É optar pela misericórdia, pela compaixão, pela comunhão. Num ambiente de discórdia, divisão, brigas, indiferença pelos pobres, não se deve celebrar a eucaristia. Na lógica do lava-pés o outro é o centro e digno de ternura, respeito, consideração. Jesus inclinando-se para lavar os pés explicou de forma inequivocável o sentido da Eucaristia. O amor fraterno é a prova da autenticidade das nossas celebrações eucarísticas.
O lava-pés é o poder da ternura. Violência é fraqueza e derrota. Ou vivemos todos como irmãos, ou morreremos todos como loucos. Quem se inclina para lavar os pés eleva-se diante de Deus. É superada a relação senhor - escravo, pela relação de igualdade e aliança. Lava-pés é despir-se do poder e revestir-se de humildade, desamarrar as sandálias para dar alívio aos sofredores.
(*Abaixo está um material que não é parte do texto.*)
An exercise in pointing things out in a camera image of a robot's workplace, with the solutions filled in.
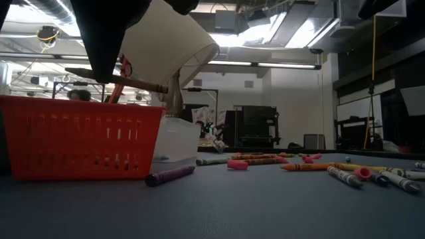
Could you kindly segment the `white grey crayon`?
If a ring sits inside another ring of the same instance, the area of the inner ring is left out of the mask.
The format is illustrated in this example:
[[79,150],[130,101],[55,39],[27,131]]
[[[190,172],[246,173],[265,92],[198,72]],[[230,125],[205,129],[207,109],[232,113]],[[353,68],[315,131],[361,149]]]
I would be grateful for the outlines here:
[[356,188],[356,189],[360,189],[363,186],[362,181],[357,178],[356,176],[347,173],[345,171],[342,171],[336,167],[331,167],[329,166],[327,168],[327,172],[335,177],[336,179],[339,179],[340,181],[346,183],[347,185],[349,185],[350,187]]

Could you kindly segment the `black light stand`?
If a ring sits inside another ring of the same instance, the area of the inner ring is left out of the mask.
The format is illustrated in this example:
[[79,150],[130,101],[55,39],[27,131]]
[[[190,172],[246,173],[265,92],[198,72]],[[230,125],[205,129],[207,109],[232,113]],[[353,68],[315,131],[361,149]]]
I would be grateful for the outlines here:
[[373,103],[373,97],[375,93],[375,83],[373,80],[371,80],[370,82],[368,93],[369,93],[370,103],[369,103],[369,111],[367,116],[365,142],[364,142],[363,148],[366,149],[367,140],[369,140],[370,141],[369,149],[374,149],[376,136],[375,136],[375,111],[374,111],[374,103]]

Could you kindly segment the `person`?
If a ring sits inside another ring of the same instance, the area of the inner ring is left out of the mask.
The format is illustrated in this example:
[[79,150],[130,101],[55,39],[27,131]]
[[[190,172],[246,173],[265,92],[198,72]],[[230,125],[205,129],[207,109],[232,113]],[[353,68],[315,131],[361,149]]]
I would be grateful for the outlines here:
[[89,102],[91,100],[91,93],[87,90],[71,90],[67,93],[69,100],[78,100]]

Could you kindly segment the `tilted white panel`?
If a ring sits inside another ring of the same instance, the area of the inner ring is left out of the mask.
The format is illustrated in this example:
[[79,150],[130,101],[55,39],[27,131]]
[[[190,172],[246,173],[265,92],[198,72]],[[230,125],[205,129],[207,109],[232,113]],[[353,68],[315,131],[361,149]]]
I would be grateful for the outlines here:
[[409,116],[425,115],[425,85],[402,88],[400,91]]

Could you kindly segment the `green plastic basket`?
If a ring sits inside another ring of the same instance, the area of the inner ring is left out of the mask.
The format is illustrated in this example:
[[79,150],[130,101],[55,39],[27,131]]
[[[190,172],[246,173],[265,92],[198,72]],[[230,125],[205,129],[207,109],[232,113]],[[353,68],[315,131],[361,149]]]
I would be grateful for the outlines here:
[[5,135],[5,126],[3,114],[0,110],[0,175],[6,175],[11,172],[9,154],[7,149],[7,140]]

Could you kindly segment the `patterned white sheet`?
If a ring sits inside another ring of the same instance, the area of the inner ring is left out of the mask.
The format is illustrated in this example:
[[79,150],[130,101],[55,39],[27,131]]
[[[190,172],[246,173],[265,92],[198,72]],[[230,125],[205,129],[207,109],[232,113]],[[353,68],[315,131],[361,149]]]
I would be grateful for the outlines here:
[[209,107],[201,107],[197,109],[192,109],[192,120],[193,123],[196,123],[198,121],[203,122],[205,125],[207,123],[216,123],[216,110],[209,108]]

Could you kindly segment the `black equipment rack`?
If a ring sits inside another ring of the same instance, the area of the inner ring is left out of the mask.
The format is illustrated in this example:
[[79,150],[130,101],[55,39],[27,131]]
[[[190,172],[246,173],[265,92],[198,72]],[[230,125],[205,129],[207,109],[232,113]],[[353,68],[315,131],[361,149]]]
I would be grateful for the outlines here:
[[274,106],[236,106],[225,115],[223,141],[229,147],[273,148],[280,144]]

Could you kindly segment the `red plastic basket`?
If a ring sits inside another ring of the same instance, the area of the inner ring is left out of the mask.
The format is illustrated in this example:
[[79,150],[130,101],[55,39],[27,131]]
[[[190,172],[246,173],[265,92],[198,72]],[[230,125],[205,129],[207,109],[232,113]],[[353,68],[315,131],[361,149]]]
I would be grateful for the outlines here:
[[0,96],[12,176],[20,181],[144,179],[164,110]]

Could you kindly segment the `white ceiling box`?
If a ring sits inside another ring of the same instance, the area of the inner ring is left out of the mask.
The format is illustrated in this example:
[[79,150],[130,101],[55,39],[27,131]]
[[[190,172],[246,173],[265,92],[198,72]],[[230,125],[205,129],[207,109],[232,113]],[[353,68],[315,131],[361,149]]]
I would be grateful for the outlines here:
[[236,28],[236,11],[216,10],[214,28],[217,31],[234,31]]

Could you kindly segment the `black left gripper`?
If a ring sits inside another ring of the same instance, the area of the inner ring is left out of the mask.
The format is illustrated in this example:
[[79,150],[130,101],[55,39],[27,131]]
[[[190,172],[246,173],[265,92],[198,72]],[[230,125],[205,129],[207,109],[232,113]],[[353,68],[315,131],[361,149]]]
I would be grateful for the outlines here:
[[[144,16],[152,0],[70,0],[94,79],[109,83],[127,28]],[[188,15],[199,0],[164,0]]]

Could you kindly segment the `grey trash can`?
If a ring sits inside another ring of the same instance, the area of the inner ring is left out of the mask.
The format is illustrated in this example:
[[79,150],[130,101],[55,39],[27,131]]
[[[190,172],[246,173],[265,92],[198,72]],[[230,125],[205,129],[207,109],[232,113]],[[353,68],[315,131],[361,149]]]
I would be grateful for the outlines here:
[[303,147],[305,149],[325,150],[325,136],[323,134],[304,134]]

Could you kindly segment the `black metal frame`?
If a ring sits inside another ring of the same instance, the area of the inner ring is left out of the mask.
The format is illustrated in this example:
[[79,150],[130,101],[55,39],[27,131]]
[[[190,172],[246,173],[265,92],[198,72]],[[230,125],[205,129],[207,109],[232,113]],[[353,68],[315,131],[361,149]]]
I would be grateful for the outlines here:
[[52,87],[52,99],[58,99],[57,95],[64,93],[66,98],[67,93],[71,90],[87,90],[91,93],[90,102],[103,102],[106,99],[106,87],[104,84],[91,82],[54,82]]

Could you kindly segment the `clear plastic bin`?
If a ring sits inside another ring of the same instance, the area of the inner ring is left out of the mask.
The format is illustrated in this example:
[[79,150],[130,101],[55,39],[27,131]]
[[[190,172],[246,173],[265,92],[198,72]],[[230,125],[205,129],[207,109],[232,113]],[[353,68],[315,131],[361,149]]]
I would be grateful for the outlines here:
[[163,155],[169,160],[152,160],[150,173],[194,165],[200,133],[199,125],[180,118],[163,118],[160,122],[153,158]]

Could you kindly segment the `black pole stand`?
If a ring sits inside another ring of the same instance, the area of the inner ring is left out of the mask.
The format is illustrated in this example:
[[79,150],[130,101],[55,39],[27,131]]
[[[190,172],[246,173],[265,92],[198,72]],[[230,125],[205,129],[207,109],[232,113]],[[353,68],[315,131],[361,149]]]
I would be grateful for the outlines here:
[[219,90],[217,89],[208,89],[208,88],[198,88],[198,87],[190,87],[190,88],[183,88],[182,90],[188,91],[188,92],[214,92],[216,94],[215,98],[215,124],[218,123],[218,96],[219,96]]

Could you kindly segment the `red desk lamp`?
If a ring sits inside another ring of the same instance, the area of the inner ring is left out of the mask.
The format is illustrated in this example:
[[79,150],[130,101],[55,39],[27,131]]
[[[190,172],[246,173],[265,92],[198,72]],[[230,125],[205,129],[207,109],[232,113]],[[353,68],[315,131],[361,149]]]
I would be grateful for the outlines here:
[[[120,56],[120,62],[122,64],[120,67],[120,76],[126,77],[126,78],[130,77],[133,71],[132,66],[124,54]],[[111,104],[118,103],[118,100],[122,94],[123,89],[124,89],[124,85],[115,84],[112,95],[106,98],[106,102]]]

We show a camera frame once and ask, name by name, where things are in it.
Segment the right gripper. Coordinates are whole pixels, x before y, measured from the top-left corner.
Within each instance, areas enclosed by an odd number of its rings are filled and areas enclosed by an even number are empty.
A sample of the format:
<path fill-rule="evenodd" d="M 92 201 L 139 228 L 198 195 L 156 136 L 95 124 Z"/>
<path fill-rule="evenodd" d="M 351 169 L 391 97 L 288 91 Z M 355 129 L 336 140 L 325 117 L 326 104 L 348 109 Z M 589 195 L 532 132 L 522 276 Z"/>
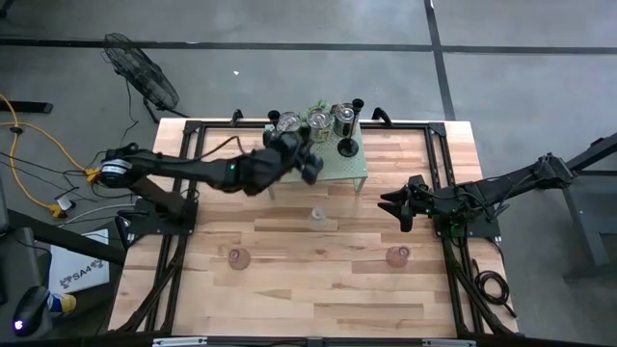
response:
<path fill-rule="evenodd" d="M 423 191 L 414 191 L 410 194 L 408 188 L 401 188 L 394 192 L 384 193 L 381 200 L 389 202 L 406 202 L 401 204 L 379 204 L 379 207 L 399 221 L 402 232 L 410 232 L 413 228 L 413 219 L 416 215 L 425 215 L 431 219 L 436 214 L 436 205 L 433 196 Z"/>

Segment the pink ribbed glass candle holder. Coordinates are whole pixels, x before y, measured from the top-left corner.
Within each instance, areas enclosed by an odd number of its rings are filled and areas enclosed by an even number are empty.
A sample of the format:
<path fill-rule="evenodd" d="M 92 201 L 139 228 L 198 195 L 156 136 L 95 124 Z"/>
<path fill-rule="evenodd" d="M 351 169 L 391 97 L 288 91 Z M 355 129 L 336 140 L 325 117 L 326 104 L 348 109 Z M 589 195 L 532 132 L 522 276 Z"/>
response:
<path fill-rule="evenodd" d="M 244 248 L 234 248 L 228 252 L 228 265 L 231 269 L 241 271 L 251 264 L 251 254 Z"/>
<path fill-rule="evenodd" d="M 386 262 L 392 268 L 403 268 L 410 257 L 410 249 L 406 246 L 391 247 L 386 253 Z"/>

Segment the black metal stand frame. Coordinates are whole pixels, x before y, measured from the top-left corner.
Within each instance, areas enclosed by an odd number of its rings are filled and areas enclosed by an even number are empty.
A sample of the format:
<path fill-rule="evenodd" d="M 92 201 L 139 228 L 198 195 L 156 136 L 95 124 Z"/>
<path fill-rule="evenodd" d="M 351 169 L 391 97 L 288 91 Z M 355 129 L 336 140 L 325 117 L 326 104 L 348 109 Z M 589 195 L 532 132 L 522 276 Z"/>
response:
<path fill-rule="evenodd" d="M 617 278 L 617 261 L 612 262 L 603 236 L 617 236 L 617 170 L 588 170 L 588 167 L 617 153 L 617 132 L 593 142 L 588 149 L 567 162 L 574 183 L 562 190 L 575 229 L 579 231 L 592 264 L 563 276 L 567 283 Z"/>

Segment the yellow and blue object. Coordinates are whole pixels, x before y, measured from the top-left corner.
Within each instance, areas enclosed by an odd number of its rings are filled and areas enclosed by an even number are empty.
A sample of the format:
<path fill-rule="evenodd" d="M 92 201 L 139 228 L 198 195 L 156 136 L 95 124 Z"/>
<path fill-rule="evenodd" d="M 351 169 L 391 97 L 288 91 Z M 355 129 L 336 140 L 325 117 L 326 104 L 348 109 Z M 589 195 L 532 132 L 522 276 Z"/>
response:
<path fill-rule="evenodd" d="M 69 316 L 76 309 L 76 298 L 71 294 L 51 293 L 47 306 L 52 317 Z"/>

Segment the black computer mouse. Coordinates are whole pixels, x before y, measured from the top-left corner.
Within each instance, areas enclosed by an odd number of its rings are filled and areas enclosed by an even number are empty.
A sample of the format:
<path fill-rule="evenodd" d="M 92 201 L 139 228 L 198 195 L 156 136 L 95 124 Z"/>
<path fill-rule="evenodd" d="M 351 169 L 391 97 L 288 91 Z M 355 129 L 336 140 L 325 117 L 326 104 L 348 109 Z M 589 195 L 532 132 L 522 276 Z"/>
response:
<path fill-rule="evenodd" d="M 32 286 L 24 292 L 13 313 L 12 328 L 16 336 L 29 336 L 40 327 L 48 296 L 44 286 Z"/>

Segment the clear ribbed glass candle holder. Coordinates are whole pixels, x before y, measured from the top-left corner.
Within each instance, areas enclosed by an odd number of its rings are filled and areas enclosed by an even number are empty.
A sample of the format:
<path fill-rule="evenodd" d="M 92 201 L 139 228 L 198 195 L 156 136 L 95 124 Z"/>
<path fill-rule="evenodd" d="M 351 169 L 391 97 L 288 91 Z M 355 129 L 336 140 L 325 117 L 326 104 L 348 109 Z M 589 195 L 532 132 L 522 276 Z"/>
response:
<path fill-rule="evenodd" d="M 328 226 L 328 218 L 321 207 L 314 207 L 308 215 L 309 227 L 313 230 L 322 230 Z"/>

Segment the green potted plant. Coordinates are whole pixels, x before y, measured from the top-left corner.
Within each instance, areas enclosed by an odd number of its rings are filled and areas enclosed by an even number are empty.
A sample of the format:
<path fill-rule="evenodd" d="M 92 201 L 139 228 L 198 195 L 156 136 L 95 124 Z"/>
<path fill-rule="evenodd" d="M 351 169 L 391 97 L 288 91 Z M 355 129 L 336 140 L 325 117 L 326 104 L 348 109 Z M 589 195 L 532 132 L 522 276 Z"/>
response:
<path fill-rule="evenodd" d="M 324 109 L 328 112 L 331 112 L 332 109 L 334 107 L 334 104 L 324 100 L 324 99 L 319 99 L 316 102 L 314 102 L 313 104 L 309 105 L 309 107 L 307 109 L 305 109 L 304 111 L 302 111 L 300 113 L 301 116 L 307 116 L 311 111 L 315 110 L 315 109 Z"/>

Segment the white printed cardboard box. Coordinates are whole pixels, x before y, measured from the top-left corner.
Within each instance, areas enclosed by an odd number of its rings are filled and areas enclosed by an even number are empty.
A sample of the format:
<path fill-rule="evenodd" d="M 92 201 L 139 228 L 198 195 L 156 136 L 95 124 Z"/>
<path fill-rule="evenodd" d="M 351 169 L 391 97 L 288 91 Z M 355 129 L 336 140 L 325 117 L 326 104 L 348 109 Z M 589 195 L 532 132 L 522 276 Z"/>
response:
<path fill-rule="evenodd" d="M 109 262 L 51 246 L 52 261 L 48 289 L 67 294 L 90 289 L 110 281 Z"/>

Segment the black floor fan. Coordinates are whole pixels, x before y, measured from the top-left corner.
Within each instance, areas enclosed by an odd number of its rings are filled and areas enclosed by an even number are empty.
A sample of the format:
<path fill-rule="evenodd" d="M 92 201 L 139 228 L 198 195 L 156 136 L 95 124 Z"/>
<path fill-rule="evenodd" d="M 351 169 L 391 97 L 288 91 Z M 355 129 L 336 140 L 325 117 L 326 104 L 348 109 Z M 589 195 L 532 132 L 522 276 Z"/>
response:
<path fill-rule="evenodd" d="M 153 108 L 188 118 L 188 115 L 176 110 L 179 95 L 162 68 L 127 36 L 120 33 L 106 34 L 103 51 L 114 72 L 142 96 L 143 104 L 154 123 L 158 124 L 160 119 L 155 116 Z"/>

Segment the black desk frame bar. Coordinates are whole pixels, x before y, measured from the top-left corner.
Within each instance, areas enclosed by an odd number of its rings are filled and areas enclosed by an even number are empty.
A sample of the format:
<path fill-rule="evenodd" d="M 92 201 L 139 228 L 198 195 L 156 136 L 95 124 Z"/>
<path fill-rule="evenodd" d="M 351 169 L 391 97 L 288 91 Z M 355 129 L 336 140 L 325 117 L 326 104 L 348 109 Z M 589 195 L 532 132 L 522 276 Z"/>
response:
<path fill-rule="evenodd" d="M 125 251 L 92 240 L 80 234 L 52 226 L 14 210 L 0 212 L 0 230 L 27 227 L 32 230 L 36 240 L 62 247 L 68 251 L 87 255 L 116 265 L 123 265 Z"/>

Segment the green perforated metal shelf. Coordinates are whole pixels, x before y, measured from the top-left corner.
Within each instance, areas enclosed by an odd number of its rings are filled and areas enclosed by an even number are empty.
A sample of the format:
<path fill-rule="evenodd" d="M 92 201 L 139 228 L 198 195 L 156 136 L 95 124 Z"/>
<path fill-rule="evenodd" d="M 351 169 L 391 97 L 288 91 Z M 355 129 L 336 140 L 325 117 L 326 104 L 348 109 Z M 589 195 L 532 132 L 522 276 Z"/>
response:
<path fill-rule="evenodd" d="M 310 152 L 323 160 L 323 169 L 317 176 L 318 181 L 352 180 L 355 191 L 359 193 L 368 178 L 368 167 L 361 131 L 357 130 L 352 139 L 359 148 L 353 157 L 339 154 L 337 147 L 341 138 L 334 133 L 331 133 L 325 142 L 314 143 Z"/>

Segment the black flat floor bar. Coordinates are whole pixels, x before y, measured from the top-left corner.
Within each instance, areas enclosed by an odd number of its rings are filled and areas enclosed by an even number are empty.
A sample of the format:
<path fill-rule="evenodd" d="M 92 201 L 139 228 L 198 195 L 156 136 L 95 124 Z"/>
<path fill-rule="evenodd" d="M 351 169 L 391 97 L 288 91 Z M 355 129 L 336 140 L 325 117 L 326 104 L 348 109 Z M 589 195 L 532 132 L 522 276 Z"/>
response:
<path fill-rule="evenodd" d="M 53 108 L 54 105 L 47 102 L 0 100 L 0 112 L 14 110 L 16 113 L 50 114 Z"/>

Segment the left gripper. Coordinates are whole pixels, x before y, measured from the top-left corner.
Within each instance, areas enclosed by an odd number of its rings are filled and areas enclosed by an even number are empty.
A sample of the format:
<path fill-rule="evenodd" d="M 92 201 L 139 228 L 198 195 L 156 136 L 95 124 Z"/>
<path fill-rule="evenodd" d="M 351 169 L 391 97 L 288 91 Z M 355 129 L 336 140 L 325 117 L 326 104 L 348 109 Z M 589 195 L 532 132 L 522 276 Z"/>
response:
<path fill-rule="evenodd" d="M 306 159 L 314 141 L 310 137 L 299 134 L 293 136 L 295 147 L 292 150 L 293 159 Z M 279 181 L 281 177 L 293 168 L 293 160 L 283 156 L 274 149 L 253 150 L 240 161 L 240 181 L 242 191 L 247 196 L 256 196 Z M 307 183 L 307 163 L 302 162 L 294 167 L 291 181 Z"/>

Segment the silver aluminium bracket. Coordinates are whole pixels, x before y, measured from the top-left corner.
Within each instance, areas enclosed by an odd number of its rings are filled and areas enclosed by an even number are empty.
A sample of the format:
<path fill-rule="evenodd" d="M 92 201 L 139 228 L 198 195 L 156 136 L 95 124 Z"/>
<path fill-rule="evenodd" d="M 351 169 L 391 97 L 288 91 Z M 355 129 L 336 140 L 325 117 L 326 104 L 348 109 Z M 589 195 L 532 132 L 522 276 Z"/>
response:
<path fill-rule="evenodd" d="M 477 344 L 473 340 L 426 338 L 422 347 L 477 347 Z"/>
<path fill-rule="evenodd" d="M 151 347 L 204 347 L 208 345 L 205 336 L 183 336 L 155 338 Z"/>

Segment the silver tin candle with tag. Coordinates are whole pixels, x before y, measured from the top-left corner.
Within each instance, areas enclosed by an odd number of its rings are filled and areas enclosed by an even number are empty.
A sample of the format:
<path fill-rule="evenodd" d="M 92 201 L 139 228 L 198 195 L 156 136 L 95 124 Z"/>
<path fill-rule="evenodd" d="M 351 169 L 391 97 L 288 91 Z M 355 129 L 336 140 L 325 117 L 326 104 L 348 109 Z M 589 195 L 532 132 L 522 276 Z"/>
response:
<path fill-rule="evenodd" d="M 293 133 L 297 132 L 303 126 L 301 116 L 296 112 L 284 112 L 280 115 L 276 125 L 278 133 Z"/>
<path fill-rule="evenodd" d="M 334 116 L 333 131 L 337 136 L 347 138 L 355 133 L 357 119 L 351 103 L 334 105 L 332 113 Z"/>
<path fill-rule="evenodd" d="M 332 116 L 328 110 L 315 108 L 308 112 L 307 124 L 310 128 L 310 137 L 316 143 L 327 142 L 332 132 Z"/>
Lava-pés é ir ao outro, ao povo, ao pobre, ser companheiro de viagem. Os pés fazem a gente enxergar melhor, lá onde estão nossos pés, nossos olhos se abrem. Na escola do lava-pés superamos as atitudes de pretensão, competição, arbítrio, inveja, difamação e nos tornamos samaritanos querendo o bem dos outros, sofrendo a dor deles, carregando seus fardos, defendendo seus interesses.
Lava-pés é libertação do narcisismo, da arrogância, da presunção, das gratificações e aparências. Acontece assim o esvaziamento de nós mesmos e a elevação dos outros. Saberemos exultar de alegria pelo sucesso alheio e jamais prejudicaremos a alguém. Seremos pessoas de tolerância.
Lava-pés não é uma cerimônia nem uma encenação. É um jeito de viver, um estilo de vida, uma lógica do amor. Lava-pés é descer dos nossos pedestais, colocar-se na situação dos outros, tratá-los como nossos melhores amigos. A espiritualidade do lava-pés hoje se chama solidariedade, compaixão e comunhão, cujo alicerce é a humildade e espírito de fraternidade. Em outras palavras, atender bem o telefone, abrir a porta da casa, ser gentil no transito, estar do lado dos pobres etc, são verdadeiros lava-pés. Uma Igreja “casa dos pobres e escola de comunhão”, é Igreja do lava-pés. Na cultura contemporânea é mais fácil dar ponta pés que lavá-los. Todo o interesse pela vida no Planeta, é sem dúvida um moderno lava-pés.